While many will tell you that universities are making it impossible to get a degree in four years, it is definitely still possible. In fact, some universities (like Cal State) will begin charging students for staying in college after they’ve completed their 120 credits. That’s a big incentive to try to graduate on time!

During those precious four years of college, it is not only possible to graduate, but it’s possible to have the full college experience without sacrificing anything. In my four years, I was involved in several student organizations, held on-campus jobs, added an Italian minor, completed 7 internships, and studied abroad for a semester – all while maintaining above a 3.5 GPA. Here are a few tips on how to graduate in four years without sacrificing the college experience:

1. Figure out what career path interests you in BEFORE you finish your freshman year.
By the time you are 18 or 19, you should be able to declare a major and stick with it. So many people declare a major without doing any sort of research into the job possibilities, and then decide to switch majors during their junior year (to another major they probably didn’t research). I suggest just reading the department web pages for every major at your school and eliminate any major that doesn’t sound appealing. If you’re still unsure, talk to your advisor.

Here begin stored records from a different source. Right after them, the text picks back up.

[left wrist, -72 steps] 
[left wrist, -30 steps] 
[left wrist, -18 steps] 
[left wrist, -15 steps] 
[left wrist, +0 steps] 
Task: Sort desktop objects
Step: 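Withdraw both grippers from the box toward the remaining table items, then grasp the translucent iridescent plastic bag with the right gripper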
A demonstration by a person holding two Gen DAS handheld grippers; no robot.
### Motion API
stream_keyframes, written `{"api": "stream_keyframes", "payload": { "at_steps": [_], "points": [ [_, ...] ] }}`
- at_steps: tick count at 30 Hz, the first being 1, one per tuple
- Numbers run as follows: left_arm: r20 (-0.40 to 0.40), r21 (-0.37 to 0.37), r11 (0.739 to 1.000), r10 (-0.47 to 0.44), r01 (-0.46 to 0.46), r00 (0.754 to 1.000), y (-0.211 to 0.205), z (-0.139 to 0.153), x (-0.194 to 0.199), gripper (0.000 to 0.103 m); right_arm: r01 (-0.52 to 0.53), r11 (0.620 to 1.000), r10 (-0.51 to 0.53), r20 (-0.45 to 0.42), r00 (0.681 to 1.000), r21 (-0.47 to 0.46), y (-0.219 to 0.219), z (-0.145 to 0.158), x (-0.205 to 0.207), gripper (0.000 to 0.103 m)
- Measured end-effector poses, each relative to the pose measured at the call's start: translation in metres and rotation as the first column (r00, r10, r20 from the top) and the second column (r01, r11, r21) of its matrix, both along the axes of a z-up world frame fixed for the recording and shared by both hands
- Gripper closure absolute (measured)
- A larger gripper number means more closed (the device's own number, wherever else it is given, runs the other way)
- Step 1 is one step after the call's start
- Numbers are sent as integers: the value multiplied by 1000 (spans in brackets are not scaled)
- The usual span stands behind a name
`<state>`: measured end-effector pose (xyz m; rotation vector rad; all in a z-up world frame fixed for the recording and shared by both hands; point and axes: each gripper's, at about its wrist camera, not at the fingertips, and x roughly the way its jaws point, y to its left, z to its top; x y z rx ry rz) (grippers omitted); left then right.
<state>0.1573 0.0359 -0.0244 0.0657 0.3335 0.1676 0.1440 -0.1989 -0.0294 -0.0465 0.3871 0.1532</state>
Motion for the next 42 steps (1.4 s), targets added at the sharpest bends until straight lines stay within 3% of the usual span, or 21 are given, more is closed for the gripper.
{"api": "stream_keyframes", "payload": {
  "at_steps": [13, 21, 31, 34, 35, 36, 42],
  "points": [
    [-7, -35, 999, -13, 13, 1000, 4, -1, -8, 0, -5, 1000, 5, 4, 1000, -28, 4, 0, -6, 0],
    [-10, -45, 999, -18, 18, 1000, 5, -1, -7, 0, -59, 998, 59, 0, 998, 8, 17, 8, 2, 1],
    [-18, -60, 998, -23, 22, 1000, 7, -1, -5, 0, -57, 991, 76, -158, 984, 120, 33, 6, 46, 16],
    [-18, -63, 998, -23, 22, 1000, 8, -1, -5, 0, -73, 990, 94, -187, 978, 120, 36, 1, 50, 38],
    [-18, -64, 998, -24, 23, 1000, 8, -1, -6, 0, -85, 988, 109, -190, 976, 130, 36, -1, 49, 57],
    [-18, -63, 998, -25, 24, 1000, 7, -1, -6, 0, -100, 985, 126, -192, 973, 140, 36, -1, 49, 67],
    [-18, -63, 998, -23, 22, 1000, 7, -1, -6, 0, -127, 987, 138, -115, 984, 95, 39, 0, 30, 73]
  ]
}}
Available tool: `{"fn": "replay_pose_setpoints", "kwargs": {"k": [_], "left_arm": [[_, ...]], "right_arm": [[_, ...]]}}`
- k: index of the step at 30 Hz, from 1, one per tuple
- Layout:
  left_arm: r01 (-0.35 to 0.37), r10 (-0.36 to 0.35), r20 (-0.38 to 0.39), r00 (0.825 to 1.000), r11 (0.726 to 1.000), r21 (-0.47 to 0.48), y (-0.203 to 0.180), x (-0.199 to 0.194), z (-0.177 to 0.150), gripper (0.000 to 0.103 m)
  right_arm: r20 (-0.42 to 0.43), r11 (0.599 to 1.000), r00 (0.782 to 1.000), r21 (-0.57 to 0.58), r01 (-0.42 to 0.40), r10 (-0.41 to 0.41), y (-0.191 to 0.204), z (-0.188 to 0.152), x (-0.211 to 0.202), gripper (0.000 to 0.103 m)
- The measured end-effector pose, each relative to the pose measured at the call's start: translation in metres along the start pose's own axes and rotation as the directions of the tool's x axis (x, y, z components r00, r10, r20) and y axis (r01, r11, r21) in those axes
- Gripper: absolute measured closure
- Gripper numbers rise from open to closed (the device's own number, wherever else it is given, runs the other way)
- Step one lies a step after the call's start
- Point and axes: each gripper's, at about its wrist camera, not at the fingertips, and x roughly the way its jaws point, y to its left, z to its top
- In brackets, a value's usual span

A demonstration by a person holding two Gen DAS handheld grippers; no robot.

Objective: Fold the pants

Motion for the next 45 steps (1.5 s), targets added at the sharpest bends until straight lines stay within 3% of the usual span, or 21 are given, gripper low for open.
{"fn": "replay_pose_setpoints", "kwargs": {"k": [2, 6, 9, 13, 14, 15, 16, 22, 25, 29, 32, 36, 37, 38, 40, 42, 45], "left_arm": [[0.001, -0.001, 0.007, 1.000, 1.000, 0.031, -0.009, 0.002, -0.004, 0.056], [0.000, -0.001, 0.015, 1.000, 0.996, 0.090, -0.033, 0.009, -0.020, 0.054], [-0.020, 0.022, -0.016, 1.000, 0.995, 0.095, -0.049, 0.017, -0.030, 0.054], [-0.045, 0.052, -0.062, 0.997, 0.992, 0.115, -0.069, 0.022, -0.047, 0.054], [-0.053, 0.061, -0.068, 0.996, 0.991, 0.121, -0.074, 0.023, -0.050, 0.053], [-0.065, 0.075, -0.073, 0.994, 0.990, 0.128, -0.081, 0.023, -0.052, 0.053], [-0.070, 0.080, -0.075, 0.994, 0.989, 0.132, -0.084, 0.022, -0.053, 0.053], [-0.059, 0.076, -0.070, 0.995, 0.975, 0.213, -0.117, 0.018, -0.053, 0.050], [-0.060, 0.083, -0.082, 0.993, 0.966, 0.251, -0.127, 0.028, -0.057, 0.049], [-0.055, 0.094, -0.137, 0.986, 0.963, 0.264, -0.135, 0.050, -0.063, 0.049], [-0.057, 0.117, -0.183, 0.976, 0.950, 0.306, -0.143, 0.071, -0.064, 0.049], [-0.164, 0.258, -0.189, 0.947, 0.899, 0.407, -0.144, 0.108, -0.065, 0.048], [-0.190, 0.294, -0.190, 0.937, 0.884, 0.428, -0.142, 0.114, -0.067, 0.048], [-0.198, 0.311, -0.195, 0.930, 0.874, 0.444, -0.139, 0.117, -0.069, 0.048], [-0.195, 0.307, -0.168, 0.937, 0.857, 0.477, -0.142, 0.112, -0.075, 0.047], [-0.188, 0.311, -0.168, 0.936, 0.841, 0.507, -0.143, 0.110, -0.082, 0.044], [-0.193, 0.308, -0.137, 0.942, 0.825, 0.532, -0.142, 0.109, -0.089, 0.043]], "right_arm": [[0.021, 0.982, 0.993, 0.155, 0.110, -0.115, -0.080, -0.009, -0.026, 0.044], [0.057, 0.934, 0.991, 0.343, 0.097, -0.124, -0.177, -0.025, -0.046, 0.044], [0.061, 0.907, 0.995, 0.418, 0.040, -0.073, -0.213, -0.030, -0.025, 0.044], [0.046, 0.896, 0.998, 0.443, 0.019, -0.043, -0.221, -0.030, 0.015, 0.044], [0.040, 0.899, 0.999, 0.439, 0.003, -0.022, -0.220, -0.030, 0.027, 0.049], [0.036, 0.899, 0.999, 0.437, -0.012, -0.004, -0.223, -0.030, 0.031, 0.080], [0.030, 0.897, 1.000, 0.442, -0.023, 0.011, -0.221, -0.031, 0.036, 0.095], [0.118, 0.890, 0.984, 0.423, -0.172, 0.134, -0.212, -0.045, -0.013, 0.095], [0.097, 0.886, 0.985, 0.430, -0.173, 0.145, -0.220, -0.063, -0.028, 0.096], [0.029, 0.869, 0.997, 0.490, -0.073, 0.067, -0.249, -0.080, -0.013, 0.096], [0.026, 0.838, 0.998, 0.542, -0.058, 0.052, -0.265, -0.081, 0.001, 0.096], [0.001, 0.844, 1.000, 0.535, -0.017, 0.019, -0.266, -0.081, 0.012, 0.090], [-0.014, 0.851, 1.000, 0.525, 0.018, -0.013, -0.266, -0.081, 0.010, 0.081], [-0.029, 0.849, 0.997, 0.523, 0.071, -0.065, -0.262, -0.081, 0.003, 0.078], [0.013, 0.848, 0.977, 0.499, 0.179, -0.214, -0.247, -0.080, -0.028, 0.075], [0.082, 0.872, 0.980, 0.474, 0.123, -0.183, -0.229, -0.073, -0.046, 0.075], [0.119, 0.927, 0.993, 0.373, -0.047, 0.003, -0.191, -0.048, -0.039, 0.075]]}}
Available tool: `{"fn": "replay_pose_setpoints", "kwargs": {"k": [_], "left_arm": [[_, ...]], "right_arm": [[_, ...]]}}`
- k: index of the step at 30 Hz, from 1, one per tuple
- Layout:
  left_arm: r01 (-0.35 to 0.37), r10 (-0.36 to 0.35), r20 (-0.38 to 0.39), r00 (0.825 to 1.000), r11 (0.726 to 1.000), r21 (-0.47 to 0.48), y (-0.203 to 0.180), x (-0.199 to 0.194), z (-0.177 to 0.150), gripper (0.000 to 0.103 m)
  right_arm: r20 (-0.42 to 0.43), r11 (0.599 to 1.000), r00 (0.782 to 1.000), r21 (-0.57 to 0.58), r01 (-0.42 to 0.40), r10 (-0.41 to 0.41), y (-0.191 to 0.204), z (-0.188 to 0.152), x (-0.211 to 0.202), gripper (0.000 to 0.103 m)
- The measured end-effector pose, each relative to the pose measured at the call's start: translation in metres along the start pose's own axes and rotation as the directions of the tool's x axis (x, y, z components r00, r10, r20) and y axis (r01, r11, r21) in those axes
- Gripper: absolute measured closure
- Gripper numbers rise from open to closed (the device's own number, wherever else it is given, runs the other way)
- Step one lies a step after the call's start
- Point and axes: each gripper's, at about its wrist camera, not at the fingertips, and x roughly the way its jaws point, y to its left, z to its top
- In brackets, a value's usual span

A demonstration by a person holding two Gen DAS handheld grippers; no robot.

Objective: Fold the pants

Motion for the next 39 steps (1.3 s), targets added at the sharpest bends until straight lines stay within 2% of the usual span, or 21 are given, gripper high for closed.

2. Find a professor that you like and ask them to be your academic advisor.
Be in touch with them regularly to make sure you are on track to complete all of your major requirements on time. Map out your classes ahead of time with your advisor so you know which classes to take and when to take them.

3. Find out the requirements for getting credit for your internships. Talk to your career center find good internships for your major and make sure you get academic credit for them! You should have at least 1 or 2 internships before graduating if you want to stay competitive in the job market.

4. Try to study abroad.
Many students think studying abroad will cause them to have to stay in college longer, but it’s not true these days. Your classes abroad should transfer in your home institution, making it possible to stay on track. Studying abroad has been the best experience of my life and I don’t have to make up any credits.

If you monitor your degree requirements, it’s possible to get through college in four years without sacrificing the college experience. Have fun!